In the listing below, find the line holding "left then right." and the line holding "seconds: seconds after". Write out those two lines and all lines between, exactly, and nothing more.
SOURCE DATA section start
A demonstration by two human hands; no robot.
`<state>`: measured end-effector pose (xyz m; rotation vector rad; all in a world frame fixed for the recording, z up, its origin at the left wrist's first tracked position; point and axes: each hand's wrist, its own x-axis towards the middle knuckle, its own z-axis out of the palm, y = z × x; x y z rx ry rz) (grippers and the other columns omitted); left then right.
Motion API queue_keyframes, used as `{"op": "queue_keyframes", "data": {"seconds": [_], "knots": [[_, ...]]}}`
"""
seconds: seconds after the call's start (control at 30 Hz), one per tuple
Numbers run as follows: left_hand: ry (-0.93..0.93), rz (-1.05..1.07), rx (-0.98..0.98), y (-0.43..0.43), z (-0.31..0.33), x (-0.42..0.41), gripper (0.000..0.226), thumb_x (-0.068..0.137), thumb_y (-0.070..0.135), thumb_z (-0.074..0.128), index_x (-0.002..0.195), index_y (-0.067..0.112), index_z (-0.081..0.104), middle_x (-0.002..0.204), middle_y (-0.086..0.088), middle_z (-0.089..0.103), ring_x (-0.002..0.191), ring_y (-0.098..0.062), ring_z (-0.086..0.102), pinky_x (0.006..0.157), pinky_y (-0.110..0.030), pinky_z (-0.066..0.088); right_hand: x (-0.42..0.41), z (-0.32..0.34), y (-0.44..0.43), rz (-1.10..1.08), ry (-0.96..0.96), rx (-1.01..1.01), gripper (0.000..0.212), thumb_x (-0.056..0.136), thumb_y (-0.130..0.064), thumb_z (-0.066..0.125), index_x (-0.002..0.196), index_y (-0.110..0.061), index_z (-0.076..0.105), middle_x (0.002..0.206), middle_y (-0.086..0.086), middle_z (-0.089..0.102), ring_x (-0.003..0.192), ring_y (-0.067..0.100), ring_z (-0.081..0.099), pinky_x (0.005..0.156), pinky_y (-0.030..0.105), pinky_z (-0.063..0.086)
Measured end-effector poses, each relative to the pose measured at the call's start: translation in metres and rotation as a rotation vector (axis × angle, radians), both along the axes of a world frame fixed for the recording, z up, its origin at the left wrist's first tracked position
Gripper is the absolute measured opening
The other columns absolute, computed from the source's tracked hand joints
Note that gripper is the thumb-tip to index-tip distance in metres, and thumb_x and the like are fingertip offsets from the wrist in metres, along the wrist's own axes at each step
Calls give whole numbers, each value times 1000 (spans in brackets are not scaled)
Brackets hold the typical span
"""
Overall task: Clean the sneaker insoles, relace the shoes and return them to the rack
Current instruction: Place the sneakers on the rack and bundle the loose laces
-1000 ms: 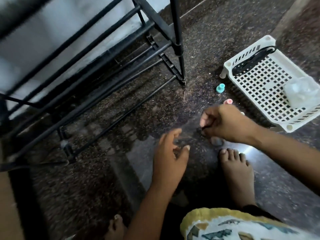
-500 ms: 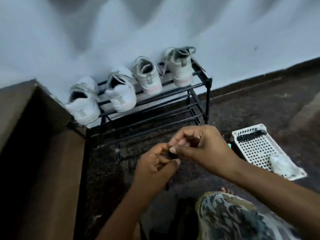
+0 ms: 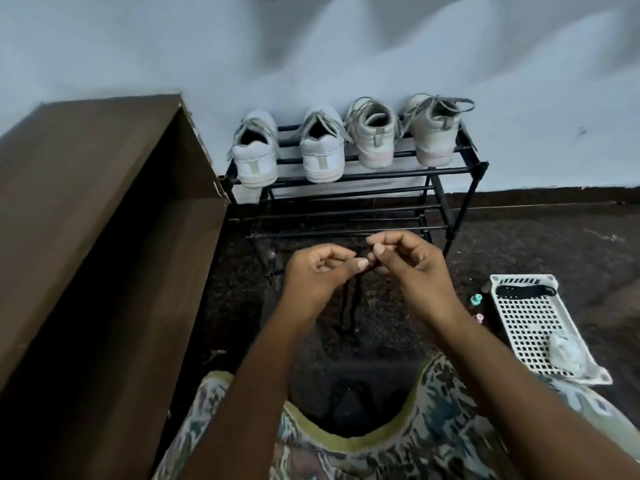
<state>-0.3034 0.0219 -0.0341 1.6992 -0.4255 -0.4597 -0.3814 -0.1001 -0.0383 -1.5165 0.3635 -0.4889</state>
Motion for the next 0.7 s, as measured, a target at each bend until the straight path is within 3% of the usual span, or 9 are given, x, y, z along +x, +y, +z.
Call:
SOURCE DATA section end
# [EXERCISE SOLUTION]
`<state>`: measured end-effector pose (xyz m; rotation vector rad; all in a world frame fixed for the recording, z up, its origin at the left wrist's first tracked position; point and axes: each hand's wrist, its own x-axis towards the middle knuckle, its own z-axis out of the palm, y = z × x; x y z rx ry rz) (grippers and the other columns omitted); left then right.
Motion API queue_keyframes, used as `{"op": "queue_keyframes", "data": {"seconds": [_], "knots": [[_, ...]]}}`
"""
seconds: seconds after the call's start (control at 30 Hz), one per tuple

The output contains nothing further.